アルプスのハイジに憧れた娘と日本の風土にあった酪農をめざした青年が結婚する。二人は理想を実現すべく岩手・田野畑村の起伏の多い急傾斜地を開拓し、外国産の飼料や薬品に依存しない日本産の「シバ」中心の酪農に挑戦する。その結晶がこの「山地(ヤマチ)酪農牛乳」だ。
厳しい東北の自然と急峻な放牧地で育った牛の牛乳は確かに旨みがあった。「山地酪農農法」の提唱者の楢原恭爾(ナラハラキョウジ)博士は、「山地酪農は新規異質の農業である」と孤立無援の覚悟を込めた研究結果を発表する。急傾斜地を日本産のシバの草地にする。そこに乳牛を放牧し「牛乳」という価値高い食料を生産する。それは誰も取り組んでいなかった異次元の農業だった。

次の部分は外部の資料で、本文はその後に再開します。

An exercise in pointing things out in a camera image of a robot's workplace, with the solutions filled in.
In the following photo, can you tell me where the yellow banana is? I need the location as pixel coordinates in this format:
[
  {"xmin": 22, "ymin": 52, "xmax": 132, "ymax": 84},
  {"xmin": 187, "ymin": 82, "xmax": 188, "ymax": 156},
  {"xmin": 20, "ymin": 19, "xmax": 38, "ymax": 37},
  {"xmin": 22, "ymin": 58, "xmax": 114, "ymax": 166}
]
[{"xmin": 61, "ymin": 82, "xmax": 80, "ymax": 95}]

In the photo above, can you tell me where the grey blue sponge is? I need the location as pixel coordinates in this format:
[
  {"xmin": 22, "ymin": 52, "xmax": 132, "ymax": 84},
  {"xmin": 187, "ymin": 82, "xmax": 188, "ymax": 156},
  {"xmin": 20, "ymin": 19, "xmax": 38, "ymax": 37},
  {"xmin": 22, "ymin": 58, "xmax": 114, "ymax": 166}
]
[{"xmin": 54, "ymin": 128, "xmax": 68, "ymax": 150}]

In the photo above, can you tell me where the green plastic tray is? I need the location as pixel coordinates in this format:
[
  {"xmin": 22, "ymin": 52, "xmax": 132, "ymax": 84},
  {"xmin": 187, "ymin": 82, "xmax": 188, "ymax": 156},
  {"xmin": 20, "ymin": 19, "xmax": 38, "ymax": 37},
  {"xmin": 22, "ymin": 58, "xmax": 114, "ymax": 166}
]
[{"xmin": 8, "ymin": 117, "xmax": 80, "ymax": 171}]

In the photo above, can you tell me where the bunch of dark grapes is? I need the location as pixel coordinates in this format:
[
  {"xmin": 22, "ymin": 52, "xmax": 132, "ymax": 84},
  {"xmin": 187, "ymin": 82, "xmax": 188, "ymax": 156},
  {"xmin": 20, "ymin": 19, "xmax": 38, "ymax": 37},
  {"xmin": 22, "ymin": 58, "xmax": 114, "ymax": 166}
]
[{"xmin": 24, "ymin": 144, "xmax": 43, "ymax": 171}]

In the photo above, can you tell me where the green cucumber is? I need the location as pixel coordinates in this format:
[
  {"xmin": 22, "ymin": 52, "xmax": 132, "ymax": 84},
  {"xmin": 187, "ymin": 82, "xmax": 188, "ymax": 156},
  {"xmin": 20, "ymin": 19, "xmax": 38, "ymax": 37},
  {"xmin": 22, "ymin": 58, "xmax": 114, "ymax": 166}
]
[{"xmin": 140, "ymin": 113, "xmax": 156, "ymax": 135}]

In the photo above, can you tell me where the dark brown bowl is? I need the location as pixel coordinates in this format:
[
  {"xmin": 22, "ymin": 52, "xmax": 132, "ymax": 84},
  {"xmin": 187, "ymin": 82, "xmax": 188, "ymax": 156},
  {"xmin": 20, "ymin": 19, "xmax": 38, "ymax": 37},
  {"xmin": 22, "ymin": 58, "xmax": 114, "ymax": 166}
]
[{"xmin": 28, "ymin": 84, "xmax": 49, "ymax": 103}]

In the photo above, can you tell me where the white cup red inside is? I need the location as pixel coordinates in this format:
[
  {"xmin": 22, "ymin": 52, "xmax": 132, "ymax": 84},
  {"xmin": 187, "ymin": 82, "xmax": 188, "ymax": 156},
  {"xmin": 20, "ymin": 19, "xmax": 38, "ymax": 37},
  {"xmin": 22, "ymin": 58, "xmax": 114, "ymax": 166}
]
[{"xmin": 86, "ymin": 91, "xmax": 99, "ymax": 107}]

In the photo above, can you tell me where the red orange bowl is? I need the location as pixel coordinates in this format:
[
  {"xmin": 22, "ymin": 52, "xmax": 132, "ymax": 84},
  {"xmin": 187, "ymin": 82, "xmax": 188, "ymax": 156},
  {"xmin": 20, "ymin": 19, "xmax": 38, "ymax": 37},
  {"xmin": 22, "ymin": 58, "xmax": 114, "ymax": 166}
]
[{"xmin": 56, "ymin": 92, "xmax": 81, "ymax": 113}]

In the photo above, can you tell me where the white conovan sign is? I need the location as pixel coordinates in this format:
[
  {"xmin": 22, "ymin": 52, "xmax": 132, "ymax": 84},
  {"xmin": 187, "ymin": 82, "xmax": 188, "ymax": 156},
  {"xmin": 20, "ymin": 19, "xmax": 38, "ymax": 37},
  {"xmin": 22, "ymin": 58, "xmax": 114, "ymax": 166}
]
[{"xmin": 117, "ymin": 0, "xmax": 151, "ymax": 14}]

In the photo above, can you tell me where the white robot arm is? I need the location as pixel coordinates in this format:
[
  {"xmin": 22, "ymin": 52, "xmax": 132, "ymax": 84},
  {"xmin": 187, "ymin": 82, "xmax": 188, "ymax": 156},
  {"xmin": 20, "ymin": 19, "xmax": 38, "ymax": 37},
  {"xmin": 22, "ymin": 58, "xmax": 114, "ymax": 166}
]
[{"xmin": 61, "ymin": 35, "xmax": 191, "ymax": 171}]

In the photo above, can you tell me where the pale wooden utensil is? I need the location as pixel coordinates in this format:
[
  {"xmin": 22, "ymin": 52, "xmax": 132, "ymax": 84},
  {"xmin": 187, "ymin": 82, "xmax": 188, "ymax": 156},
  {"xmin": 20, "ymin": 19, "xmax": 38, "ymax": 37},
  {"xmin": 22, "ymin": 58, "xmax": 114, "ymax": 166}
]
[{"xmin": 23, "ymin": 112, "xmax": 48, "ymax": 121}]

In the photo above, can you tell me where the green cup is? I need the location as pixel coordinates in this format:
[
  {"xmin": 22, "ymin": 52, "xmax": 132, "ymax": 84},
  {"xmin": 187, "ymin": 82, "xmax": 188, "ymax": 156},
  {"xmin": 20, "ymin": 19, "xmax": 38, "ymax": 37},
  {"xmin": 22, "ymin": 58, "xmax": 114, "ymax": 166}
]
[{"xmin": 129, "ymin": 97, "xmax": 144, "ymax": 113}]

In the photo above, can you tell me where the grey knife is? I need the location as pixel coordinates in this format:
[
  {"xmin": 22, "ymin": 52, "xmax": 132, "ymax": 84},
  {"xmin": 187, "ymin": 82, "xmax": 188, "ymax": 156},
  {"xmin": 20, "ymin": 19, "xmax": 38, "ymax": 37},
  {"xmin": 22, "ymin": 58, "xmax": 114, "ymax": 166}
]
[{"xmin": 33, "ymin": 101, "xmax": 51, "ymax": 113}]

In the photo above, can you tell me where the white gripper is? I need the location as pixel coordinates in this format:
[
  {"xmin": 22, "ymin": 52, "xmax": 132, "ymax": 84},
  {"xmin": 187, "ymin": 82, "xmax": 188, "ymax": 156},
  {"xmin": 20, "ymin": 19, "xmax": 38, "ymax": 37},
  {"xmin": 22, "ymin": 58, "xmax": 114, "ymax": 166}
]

それを都会育ちの若い二人は、砂をかむような悪戦苦闘を1973年(昭和48年)創業して以来、子どもらも担い手となってやっと実現していく。若い二人の黒髪は今では真っ白になってしまった。いまだ試行錯誤でなんとか安定してまもない農法だが、従来の酪農概念を変える取り組みだ。楢原博士が「農業であれ、酪農であれ、それが人間の真の豊かさへ向かっていなければならない」という提起が根底にある。
海風の「やませ」によるミネラルたっぷりの野草は牛の糞尿からも栄養を貰う。餌はこの野草だけなのでミルクの生産量は普通の三分の一しかできない。「すべては人と乳牛の健康のため」というこだわりは、牛乳だけでなくチーズでも2019年のJAPAN大会のグランプリを獲得する。さっそくオイラも牛乳とヨーグルトを通販で送ってもらう。「自然には足さない引かない」酪農を自負する、応援したい有意の人がその山地にいた。